The speed at which the Covid-19 pandemic is evolving across the US, the UK and Europe will cause a deep global recession in 2020 and has necessitated another round of cuts to GDP forecasts, according to a Fitch Ratings’ Global Economic Outlook (GEO) forecast.
World economic activity, according to the forecast, is expected to decline by 1.9% in 2020 with the US, eurozone and UK GDP down by 3.3%, 4.2% and 3.9%, respectively.
China's recovery after the Covid-19 disruption in the first quarter of the year will be sharply curtailed by the global recession and its annual growth will be below 2%, the report predicts.
"The forecast fall in global GDP for the year as a whole is on a par with the global financial crisis, but the immediate hit to activity and jobs in the first half of this year will be worse", says Brian Coulton, Fitch's chief economist.
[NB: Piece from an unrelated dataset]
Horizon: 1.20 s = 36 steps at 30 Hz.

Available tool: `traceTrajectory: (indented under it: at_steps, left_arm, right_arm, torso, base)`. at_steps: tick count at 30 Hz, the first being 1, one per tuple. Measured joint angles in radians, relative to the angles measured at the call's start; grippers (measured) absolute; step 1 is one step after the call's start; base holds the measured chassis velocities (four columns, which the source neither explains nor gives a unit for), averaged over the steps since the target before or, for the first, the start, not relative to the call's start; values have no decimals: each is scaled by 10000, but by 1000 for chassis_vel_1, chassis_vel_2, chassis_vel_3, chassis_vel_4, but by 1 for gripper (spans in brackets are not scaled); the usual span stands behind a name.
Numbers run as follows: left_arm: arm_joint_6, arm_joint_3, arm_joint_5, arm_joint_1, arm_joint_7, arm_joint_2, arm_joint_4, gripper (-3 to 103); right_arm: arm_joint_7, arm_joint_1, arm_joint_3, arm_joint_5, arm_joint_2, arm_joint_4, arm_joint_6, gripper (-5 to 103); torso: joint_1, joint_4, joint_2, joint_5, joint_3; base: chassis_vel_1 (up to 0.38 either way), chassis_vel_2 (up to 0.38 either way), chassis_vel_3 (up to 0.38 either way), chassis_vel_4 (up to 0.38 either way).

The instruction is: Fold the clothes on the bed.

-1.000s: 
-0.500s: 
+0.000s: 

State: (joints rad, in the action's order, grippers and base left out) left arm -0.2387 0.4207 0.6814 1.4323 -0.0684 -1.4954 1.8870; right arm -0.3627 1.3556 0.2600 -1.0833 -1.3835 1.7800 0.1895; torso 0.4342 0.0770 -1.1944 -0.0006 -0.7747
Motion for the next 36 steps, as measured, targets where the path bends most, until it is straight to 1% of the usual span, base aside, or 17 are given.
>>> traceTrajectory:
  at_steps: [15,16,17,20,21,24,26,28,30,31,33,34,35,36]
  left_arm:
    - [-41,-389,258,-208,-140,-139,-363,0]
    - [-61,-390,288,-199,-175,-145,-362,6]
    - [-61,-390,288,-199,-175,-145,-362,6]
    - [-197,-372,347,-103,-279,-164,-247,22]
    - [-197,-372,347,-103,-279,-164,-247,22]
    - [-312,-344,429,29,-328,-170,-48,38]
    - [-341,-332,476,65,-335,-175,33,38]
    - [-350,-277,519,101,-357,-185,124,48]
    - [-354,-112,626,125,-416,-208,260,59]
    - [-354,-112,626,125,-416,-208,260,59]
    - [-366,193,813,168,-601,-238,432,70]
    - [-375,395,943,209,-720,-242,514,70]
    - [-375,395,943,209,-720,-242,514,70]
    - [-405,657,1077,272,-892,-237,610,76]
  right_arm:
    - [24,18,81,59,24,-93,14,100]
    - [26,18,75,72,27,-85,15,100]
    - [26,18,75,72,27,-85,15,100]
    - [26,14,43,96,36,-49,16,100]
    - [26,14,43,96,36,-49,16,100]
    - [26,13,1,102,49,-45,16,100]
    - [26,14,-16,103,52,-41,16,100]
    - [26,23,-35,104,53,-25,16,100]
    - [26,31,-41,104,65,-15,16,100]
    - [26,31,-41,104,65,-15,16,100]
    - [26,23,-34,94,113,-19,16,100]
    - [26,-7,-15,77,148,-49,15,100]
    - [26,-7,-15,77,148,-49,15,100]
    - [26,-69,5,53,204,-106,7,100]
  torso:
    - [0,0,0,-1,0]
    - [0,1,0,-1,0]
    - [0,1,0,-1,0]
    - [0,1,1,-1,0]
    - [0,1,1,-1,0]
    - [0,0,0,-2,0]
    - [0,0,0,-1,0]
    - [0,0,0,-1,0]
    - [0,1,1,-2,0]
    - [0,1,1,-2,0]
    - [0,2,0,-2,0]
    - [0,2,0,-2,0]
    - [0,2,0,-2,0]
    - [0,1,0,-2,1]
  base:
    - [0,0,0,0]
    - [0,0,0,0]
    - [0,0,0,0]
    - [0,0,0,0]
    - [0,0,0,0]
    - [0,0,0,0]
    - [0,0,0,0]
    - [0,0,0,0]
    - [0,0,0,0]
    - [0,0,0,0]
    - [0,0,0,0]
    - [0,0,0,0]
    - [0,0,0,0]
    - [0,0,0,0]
The spread of the pandemic and the actions necessary to control it, particularly the full-scale lockdowns across Europe, the US, and many other countries, were not part of the assumptions used in the agency’s March 2020 GEO forecast. “There are many moving parts, but we now judge that lockdowns could reduce GDP across the EU and US by 7% to 8%, or 28% to 30% annualised, in 2Q20,” the most recent report notes. “This is an unprecedented peacetime one-quarter fall in GDP and is similar to what we now estimate occurred in China in 1Q20.
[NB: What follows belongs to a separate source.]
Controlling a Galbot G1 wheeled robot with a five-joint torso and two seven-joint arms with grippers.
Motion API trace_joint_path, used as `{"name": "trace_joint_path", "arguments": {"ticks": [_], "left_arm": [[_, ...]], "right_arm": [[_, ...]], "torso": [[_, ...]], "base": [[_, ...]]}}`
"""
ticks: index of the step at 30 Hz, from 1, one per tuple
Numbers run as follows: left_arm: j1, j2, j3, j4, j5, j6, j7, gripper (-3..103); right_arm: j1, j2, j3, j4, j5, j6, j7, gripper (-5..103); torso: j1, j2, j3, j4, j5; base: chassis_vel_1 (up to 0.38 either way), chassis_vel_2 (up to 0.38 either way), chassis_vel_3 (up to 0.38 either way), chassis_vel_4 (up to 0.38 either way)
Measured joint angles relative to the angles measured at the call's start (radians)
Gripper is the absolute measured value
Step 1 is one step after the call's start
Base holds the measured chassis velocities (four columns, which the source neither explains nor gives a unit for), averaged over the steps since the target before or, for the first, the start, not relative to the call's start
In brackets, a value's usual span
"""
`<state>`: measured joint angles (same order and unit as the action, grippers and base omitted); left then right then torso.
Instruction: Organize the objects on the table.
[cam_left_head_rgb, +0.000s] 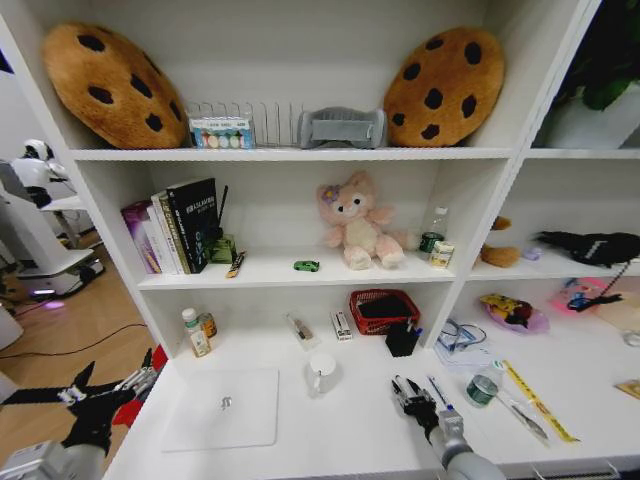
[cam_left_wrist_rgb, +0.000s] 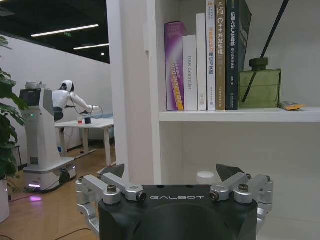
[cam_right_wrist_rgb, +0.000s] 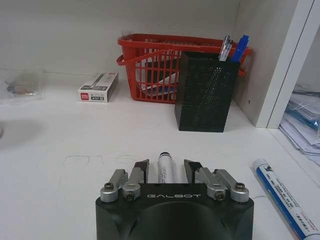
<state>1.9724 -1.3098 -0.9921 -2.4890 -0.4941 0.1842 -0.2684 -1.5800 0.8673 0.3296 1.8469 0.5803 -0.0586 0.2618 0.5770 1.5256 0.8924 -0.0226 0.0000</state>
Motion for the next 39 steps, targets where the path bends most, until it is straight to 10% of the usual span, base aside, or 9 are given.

“On the assumption that the health crisis is broadly contained by the second half of the year, there should be a decent sequential recovery in activity as lockdowns are removed, some spending is re-profiled from 1H20, inventories are rebuilt and policy stimulus takes effect. But this has to be set against the many factors amplifying the depth of the dislocation, including job losses, capex cuts, commodity price shocks and the rout in financial markets.”
Coulton adds: "Our baseline forecast does not see GDP reverting to its pre-virus levels until late 2021 in the US and Europe."